»»

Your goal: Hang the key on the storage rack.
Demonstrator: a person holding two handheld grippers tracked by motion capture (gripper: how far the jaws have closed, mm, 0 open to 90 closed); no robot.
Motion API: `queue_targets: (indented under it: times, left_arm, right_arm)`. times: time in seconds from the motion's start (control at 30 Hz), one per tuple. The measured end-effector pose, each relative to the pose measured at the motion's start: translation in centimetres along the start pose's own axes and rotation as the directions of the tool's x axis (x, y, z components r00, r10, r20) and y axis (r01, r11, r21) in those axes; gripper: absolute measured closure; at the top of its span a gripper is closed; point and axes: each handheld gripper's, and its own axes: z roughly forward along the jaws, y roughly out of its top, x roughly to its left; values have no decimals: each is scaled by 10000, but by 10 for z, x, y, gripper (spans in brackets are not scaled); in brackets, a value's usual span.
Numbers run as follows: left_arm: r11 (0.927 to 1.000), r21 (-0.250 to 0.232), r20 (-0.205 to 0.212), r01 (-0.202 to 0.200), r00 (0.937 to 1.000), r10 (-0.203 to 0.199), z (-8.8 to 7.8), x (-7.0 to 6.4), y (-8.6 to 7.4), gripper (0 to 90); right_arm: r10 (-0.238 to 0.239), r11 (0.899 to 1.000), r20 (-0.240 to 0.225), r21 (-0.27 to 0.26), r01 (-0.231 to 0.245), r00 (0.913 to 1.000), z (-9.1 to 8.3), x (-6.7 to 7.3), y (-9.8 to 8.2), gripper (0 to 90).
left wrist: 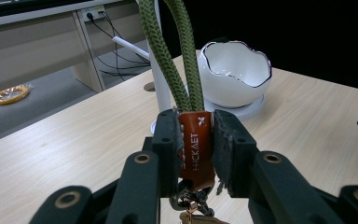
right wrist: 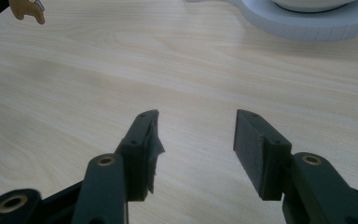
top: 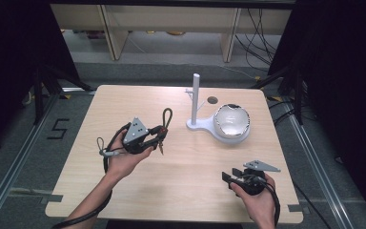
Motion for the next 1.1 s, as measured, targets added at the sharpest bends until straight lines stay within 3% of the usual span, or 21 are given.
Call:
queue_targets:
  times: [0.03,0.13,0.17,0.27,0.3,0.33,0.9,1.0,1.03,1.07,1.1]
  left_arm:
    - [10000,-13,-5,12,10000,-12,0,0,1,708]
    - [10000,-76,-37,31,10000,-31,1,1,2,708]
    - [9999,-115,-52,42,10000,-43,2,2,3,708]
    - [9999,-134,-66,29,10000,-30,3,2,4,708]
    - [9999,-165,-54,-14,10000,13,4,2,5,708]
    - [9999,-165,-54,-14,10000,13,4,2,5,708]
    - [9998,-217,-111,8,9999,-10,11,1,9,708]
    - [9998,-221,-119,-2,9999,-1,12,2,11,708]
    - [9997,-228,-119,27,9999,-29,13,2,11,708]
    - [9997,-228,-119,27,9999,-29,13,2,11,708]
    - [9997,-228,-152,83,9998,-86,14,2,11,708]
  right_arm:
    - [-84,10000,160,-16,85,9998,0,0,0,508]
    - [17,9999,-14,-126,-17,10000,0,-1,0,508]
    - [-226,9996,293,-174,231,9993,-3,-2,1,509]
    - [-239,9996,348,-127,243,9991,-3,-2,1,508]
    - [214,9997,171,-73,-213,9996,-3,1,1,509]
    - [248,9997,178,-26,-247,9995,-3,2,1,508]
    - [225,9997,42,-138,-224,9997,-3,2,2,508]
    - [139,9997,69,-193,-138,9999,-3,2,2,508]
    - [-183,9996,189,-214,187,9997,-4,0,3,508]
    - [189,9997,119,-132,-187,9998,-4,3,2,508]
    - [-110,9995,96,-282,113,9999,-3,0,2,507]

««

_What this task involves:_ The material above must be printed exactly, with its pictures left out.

_Problem solution:_
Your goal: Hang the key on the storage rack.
Demonstrator: a person holding two handheld grippers tracked by motion capture (gripper: how far the jaws have closed, mm, 0 open to 90 closed); no robot.
Motion API: `queue_targets: (indented under it: times, left_arm, right_arm)`. times: time in seconds from the motion's start (control at 30 Hz), one per tuple. The measured end-effector pose, each relative to the pose measured at the motion's start: translation in centimetres along the start pose's own axes and rotation as the directions of the tool's x axis (x, y, z components r00, r10, r20) and y axis (r01, r11, r21) in those axes; gripper: absolute measured closure; at the top of its span a gripper is closed; point and axes: each handheld gripper's, and its own axes: z roughly forward along the jaws, y roughly out of its top, x roughly to its left; values have no decimals: each is scaled by 10000, but by 10 for z, x, y, gripper (spans in brackets are not scaled); in brackets, a value's usual span.
Numbers run as follows: left_arm: r11 (0.927 to 1.000), r21 (-0.250 to 0.232), r20 (-0.205 to 0.212), r01 (-0.202 to 0.200), r00 (0.937 to 1.000), r10 (-0.203 to 0.199), z (-8.8 to 7.8), x (-7.0 to 6.4), y (-8.6 to 7.4), gripper (0 to 90); right_arm: r10 (-0.238 to 0.239), r11 (0.899 to 1.000), r20 (-0.240 to 0.225), r21 (-0.27 to 0.26), r01 (-0.231 to 0.245), r00 (0.913 to 1.000), z (-9.1 to 8.3), x (-6.7 to 7.3), y (-9.8 to 8.2), gripper (0 to 90).
left wrist: 
right wrist: 
top: 
Motion for the next 1.1 s, as measured, targets added at the sharpest bends until straight lines stay within 3% of the usual span, or 21 are given.
Call:
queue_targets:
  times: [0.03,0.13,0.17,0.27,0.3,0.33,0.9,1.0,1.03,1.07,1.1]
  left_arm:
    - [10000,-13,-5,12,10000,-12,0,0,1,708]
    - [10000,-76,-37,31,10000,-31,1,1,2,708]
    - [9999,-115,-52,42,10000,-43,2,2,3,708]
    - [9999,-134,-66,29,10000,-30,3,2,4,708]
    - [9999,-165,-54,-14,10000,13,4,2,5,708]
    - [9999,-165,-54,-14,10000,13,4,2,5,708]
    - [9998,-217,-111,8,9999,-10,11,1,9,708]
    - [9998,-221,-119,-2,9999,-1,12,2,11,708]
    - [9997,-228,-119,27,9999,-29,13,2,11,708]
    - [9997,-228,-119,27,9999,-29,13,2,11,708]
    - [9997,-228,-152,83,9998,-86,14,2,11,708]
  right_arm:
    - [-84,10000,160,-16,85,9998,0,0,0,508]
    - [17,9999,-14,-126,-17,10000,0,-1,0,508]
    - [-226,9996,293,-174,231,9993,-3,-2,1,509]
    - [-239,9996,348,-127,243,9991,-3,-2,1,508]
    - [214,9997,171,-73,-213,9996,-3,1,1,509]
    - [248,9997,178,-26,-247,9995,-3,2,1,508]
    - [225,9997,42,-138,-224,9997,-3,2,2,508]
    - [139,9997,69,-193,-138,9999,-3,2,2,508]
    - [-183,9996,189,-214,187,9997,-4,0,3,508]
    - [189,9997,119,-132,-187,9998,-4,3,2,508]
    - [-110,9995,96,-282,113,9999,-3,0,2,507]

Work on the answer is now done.